» **Problem statement**
Restate all data exactly. No images.

» **Raw data**
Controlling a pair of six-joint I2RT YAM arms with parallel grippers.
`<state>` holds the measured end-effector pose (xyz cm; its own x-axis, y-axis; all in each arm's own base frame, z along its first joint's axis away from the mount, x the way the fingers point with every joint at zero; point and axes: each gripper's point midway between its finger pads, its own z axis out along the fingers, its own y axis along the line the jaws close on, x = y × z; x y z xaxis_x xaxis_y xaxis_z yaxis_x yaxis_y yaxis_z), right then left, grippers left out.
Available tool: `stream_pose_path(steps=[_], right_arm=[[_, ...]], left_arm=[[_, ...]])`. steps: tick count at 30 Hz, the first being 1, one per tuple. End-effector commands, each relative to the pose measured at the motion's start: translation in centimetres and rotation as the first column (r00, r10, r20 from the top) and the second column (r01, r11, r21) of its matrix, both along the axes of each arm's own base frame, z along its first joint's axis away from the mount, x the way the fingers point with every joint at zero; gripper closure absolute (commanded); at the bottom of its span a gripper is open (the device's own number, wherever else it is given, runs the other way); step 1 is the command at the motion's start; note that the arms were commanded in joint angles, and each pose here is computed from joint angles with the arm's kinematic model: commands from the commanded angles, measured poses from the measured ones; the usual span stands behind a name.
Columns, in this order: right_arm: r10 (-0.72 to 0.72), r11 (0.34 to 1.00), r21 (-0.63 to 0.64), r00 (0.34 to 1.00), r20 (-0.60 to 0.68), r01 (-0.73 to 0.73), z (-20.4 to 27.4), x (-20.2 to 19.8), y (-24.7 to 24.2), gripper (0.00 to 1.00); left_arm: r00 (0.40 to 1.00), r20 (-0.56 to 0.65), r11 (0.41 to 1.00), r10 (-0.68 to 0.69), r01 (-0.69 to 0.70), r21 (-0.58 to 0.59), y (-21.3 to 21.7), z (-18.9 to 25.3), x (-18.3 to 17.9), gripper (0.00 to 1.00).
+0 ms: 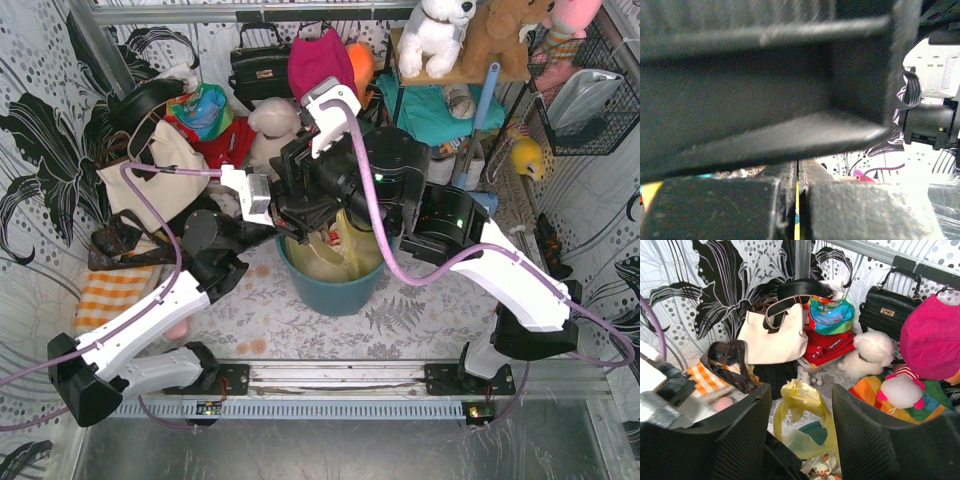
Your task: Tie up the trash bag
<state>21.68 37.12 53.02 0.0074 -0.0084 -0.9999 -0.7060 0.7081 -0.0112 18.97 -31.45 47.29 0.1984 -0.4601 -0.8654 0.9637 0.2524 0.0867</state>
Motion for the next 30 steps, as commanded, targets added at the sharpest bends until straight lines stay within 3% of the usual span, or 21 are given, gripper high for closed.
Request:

» **Expected answer**
Controlling a pair of six-joint I2RT YAM arms with parallel grippers.
`<state>` holds the measured end-effector pose (xyz cm; its own x-axis, y-axis; all in each arm's own base frame, z along its first joint's axis away from the mount, x the way the fingers point with every joint at zero; point and axes: each gripper's point midway between its finger pads, its own z axis out along the fingers, its own y axis along the line the jaws close on, x = y × z; x y z xaxis_x xaxis_y xaxis_z yaxis_x yaxis_y yaxis_z), right then left, grippers left out.
Available tool: `stream_pose_path(steps=[_], right_arm=[[_, ...]], left_arm=[[_, ...]])`. steps: tick count at 30 Hz, the first being 1, one per tuple. End-effector commands, each relative to the pose measured at the motion's start: translation in centimetres and rotation as the first column (r00, r10, r20 from the top) and the second column (r01, r11, r21) of its matrix, both along the axes of each arm's own base frame, z along its first joint's axis away from the mount, x the way the fingers point with every joint at zero; gripper closure absolute (commanded); at the bottom of its span a gripper is open (the device's own number, wherever else it is given, runs the other way); step 1 is the command at the motion's start; note that the arms were commanded in joint angles, and each pose here is computed from joint angles with the arm's kinematic model: commands from the commanded angles, measured poses from the measured ones; the usual span stands behind a name.
Columns, in this order: right_arm: r10 (-0.72 to 0.72), r11 (0.34 to 1.00), r21 (-0.63 to 0.64), r00 (0.34 to 1.00), r20 (-0.60 to 0.68), r01 (-0.73 to 0.73), z (-20.4 to 27.4), x (-20.2 to 19.8), y (-24.7 to 24.2), gripper (0.00 to 1.00); left_arm: r00 (0.40 to 1.00), r20 (-0.56 to 0.65), r11 (0.41 to 1.00), r10 (-0.68 to 0.69), r01 (-0.69 to 0.70), r21 (-0.58 to 0.59), y (-21.3 to 21.7), z (-18.9 to 25.3), x (-18.3 to 17.9), gripper (0.00 to 1.00).
+0 ms: 
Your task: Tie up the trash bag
<state>21.68 37.12 53.02 0.0074 -0.0084 -0.9999 -0.7060 0.7081 -0.0112 18.97 -31.45 47.29 0.1984 -0.4601 -0.8654 0.9637 0.2524 0.0867</state>
Motion for the next 30 steps, as commanded, targets added at the sharpest bends until straight lines stay within 3% of the usual span, or 21 are given, gripper high for closed.
Request:

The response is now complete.